• Required action
Aim for an exact copy of the listing, without any images.

══════

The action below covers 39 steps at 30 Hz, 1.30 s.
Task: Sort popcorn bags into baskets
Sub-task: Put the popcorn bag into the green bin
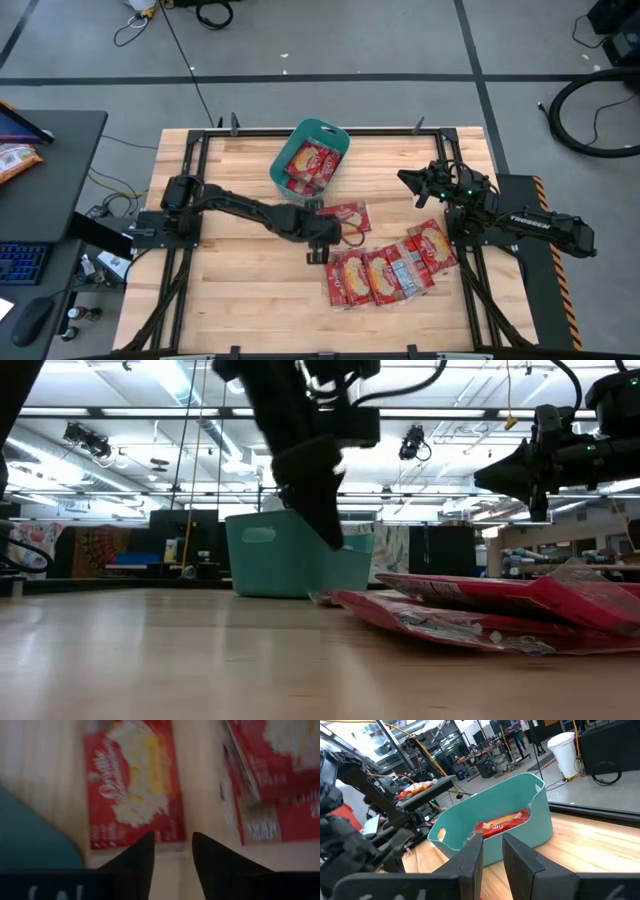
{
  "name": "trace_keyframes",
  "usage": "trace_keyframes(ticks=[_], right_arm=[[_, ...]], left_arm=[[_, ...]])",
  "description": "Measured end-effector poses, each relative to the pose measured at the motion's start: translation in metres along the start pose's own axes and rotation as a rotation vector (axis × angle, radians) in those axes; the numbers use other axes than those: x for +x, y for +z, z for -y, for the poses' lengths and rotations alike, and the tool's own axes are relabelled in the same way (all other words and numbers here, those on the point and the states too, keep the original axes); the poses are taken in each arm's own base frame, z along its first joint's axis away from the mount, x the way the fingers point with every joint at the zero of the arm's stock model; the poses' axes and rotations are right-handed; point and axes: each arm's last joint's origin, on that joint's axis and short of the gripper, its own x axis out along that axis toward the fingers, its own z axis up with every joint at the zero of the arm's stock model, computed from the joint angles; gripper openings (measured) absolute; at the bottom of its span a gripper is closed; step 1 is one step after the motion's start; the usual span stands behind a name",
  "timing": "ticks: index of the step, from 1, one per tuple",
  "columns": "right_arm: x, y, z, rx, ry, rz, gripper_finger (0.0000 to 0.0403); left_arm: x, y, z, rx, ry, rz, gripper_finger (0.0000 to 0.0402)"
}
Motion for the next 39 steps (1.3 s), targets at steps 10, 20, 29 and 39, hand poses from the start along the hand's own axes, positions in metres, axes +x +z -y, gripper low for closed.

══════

• Answer for this exercise
The action below covers 39 steps at 30 Hz, 1.30 s.
Task: Sort popcorn bags into baskets
Sub-task: Put the popcorn bag into the green bin
{
  "name": "trace_keyframes",
  "usage": "trace_keyframes(ticks=[_], right_arm=[[_, ...]], left_arm=[[_, ...]])",
  "description": "Measured end-effector poses, each relative to the pose measured at the motion's start: translation in metres along the start pose's own axes and rotation as a rotation vector (axis × angle, radians) in those axes; the numbers use other axes than those: x for +x, y for +z, z for -y, for the poses' lengths and rotations alike, and the tool's own axes are relabelled in the same way (all other words and numbers here, those on the point and the states too, keep the original axes); the poses are taken in each arm's own base frame, z along its first joint's axis away from the mount, x the way the fingers point with every joint at the zero of the arm's stock model; the poses' axes and rotations are right-handed; point and axes: each arm's last joint's origin, on that joint's axis and short of the gripper, its own x axis out along that axis toward the fingers, its own z axis up with every joint at the zero of the arm's stock model, computed from the joint angles; gripper openings (measured) absolute; at the bottom of its span a gripper is closed; step 1 is one step after the motion's start; the usual span stands behind a name",
  "timing": "ticks: index of the step, from 1, one per tuple",
  "columns": "right_arm: x, y, z, rx, ry, rz, gripper_finger (0.0000 to 0.0403); left_arm: x, y, z, rx, ry, rz, gripper_finger (0.0000 to 0.0402)"
}
Motion for the next 39 steps (1.3 s), targets at steps 10, 20, 29 and 39, hand poses from the start along the hand's own axes, positions in metres, axes +x +z -y, gripper low for closed.

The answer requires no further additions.